# File State Retirement First or SS?



## Phillip (Jun 10, 2018)

At the end of June I will be filing for my Social Security retirement...I have a state retirement plan that I will be drawing a monthly check from as well...Which one should I file first? Totally frigging confused here.


----------



## Phillip (Jun 13, 2018)

Guess no one frigging knows huh.


----------



## Lon (Jun 13, 2018)

Phillip said:


> At the end of June I will be filing for my Social Security retirement...I have a state retirement plan that I will be drawing a monthly check from as well...Which one should I file first?

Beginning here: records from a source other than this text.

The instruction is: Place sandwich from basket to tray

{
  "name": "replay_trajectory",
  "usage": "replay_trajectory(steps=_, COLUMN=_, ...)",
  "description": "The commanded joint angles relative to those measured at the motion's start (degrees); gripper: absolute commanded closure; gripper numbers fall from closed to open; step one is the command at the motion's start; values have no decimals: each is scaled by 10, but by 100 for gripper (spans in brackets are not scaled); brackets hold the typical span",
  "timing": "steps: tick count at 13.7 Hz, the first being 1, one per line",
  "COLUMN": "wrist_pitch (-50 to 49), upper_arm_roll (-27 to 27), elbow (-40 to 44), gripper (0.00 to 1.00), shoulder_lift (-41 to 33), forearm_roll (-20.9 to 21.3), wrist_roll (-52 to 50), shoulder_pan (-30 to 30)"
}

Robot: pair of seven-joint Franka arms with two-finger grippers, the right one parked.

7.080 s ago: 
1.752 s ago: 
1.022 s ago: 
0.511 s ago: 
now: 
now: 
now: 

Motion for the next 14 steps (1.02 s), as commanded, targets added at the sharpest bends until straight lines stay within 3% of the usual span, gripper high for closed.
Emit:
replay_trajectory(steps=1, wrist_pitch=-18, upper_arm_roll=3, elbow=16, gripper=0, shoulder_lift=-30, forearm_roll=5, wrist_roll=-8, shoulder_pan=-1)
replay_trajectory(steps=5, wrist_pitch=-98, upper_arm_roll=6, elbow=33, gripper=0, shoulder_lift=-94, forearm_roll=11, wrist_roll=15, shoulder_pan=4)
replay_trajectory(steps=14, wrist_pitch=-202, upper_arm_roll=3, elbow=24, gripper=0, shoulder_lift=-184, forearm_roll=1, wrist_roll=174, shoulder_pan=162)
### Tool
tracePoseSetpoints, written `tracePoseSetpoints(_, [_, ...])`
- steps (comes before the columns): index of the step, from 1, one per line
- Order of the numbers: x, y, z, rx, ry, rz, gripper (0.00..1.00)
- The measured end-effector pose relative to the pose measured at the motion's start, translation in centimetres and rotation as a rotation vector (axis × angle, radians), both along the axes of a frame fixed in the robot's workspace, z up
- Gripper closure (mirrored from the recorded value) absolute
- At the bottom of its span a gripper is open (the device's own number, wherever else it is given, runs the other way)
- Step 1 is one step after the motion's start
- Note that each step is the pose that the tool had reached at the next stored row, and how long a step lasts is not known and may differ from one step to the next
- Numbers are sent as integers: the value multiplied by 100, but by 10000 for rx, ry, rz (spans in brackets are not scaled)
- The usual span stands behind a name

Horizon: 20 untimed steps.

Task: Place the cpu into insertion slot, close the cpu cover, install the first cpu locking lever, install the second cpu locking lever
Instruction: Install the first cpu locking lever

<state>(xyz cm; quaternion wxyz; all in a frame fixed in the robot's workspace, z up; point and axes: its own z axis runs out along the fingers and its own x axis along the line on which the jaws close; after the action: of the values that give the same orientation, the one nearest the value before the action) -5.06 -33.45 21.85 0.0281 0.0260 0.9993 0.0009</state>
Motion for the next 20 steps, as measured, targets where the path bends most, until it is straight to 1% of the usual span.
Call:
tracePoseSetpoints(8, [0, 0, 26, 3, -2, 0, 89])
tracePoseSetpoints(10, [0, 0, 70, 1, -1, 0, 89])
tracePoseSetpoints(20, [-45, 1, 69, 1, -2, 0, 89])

Totally frigging confused here.



Donate your State pension to Charity and take Social Security


----------



## Aunt Bea (Jun 13, 2018)

Phillip said:


> Guess no one frigging knows huh.



I read the OP and did not understand why it would make any difference.

What is your concern?


----------



## OneEyedDiva (Jun 13, 2018)

Phillip I don't understand why you think it makes a difference which one you file for first (?!) They are from two separate entities and unless the amount from your pension will be altered by your social security payments for some unknown reason, I can't see why you can't file for both at the same time or either before the other...doesn't matter. Perhaps it would help if you explain why which one to file for first is of concern.


----------



## Phillip (Jun 29, 2018)

Aunt Bea said:


> I read the OP and did not understand why it would make any difference.
> 
> What is your concern?



It don't.....Filed for my social security today and got the shaft and elevator at the same time...Seems I cannot make more than $1420 a month...Government is going to get your ass no matter what you do! Now I have to hope when I talk to my employer Monday that they will allow me to cut my hours to stay under this ridiculous ass cap! Going to stop working in November anyway and only got about 4 months left or so...As for the other just going to wait the 30 days and take it in a lump sum because I am going to get shafted either way!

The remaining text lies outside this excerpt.